Information supplied
= = = = =

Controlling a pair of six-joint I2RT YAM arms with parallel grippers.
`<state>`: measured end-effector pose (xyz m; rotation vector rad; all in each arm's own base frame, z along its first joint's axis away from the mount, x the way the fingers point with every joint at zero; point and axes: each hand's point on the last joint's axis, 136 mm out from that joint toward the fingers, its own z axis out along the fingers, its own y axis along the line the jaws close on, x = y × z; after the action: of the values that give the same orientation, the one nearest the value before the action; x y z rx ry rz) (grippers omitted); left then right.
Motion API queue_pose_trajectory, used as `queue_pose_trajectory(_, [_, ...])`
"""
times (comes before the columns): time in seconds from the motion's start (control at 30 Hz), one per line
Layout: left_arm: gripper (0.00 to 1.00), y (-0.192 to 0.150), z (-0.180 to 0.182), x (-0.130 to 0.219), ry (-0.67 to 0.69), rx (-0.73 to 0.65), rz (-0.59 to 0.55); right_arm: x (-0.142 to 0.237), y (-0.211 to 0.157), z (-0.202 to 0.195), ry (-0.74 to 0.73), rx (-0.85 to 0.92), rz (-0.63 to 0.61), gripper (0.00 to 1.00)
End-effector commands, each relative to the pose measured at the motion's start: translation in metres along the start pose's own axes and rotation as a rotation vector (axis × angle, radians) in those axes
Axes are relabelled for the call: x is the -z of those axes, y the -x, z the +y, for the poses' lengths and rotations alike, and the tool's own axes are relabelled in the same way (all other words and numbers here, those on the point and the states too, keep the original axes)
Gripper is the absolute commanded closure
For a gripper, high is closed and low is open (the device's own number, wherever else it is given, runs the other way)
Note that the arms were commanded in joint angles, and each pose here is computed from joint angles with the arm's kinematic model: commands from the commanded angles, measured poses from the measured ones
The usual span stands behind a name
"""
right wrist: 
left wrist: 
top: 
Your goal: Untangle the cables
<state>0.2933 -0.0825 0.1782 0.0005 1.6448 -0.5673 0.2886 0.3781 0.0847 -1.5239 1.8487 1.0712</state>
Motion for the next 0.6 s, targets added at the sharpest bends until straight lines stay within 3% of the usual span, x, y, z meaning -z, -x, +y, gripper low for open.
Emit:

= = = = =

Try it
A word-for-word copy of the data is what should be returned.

Exercise response
Controlling a pair of six-joint I2RT YAM arms with parallel grippers.
`<state>`: measured end-effector pose (xyz m; rotation vector rad; all in each arm's own base frame, z along its first joint's axis away from the mount, x the way the fingers point with every joint at zero; point and axes: each hand's point on the last joint's axis, 136 mm out from that joint toward the fingers, its own z axis out along the fingers, its own y axis along the line the jaws close on, x = y × z; after the action: of the values that give the same orientation, the one nearest the value before the action; x y z rx ry rz) (grippers omitted); left then right.
Motion API queue_pose_trajectory, used as `queue_pose_trajectory(_, [_, ...])`
"""
times (comes before the columns): time in seconds from the motion's start (control at 30 Hz), one per line
Layout: left_arm: gripper (0.00 to 1.00), y (-0.192 to 0.150), z (-0.180 to 0.182), x (-0.130 to 0.219), ry (-0.67 to 0.69), rx (-0.73 to 0.65), rz (-0.59 to 0.55); right_arm: x (-0.142 to 0.237), y (-0.211 to 0.157), z (-0.202 to 0.195), ry (-0.74 to 0.73), rx (-0.85 to 0.92), rz (-0.63 to 0.61), gripper (0.00 to 1.00)
End-effector commands, each relative to the pose measured at the motion's start: translation in metres along the start pose's own axes and rotation as a rotation vector (axis × angle, radians) in those axes
Axes are relabelled for the call: x is the -z of those axes, y the -x, z the +y, for the poses' lengths and rotations alike, and the tool's own axes are relabelled in the same way (all other words and numbers here, those on the point and the states too, keep the original axes)
Gripper is the absolute commanded closure
For a gripper, high is closed and low is open (the device's own number, wherever else it is given, runs the other way)
Note that the arms were commanded in joint angles, and each pose here is computed from joint angles with the arm's kinematic model: commands from the commanded angles, measured poses from the measured ones
The usual span stands behind a name
"""
right wrist: 
left wrist: 
top: 
Your goal: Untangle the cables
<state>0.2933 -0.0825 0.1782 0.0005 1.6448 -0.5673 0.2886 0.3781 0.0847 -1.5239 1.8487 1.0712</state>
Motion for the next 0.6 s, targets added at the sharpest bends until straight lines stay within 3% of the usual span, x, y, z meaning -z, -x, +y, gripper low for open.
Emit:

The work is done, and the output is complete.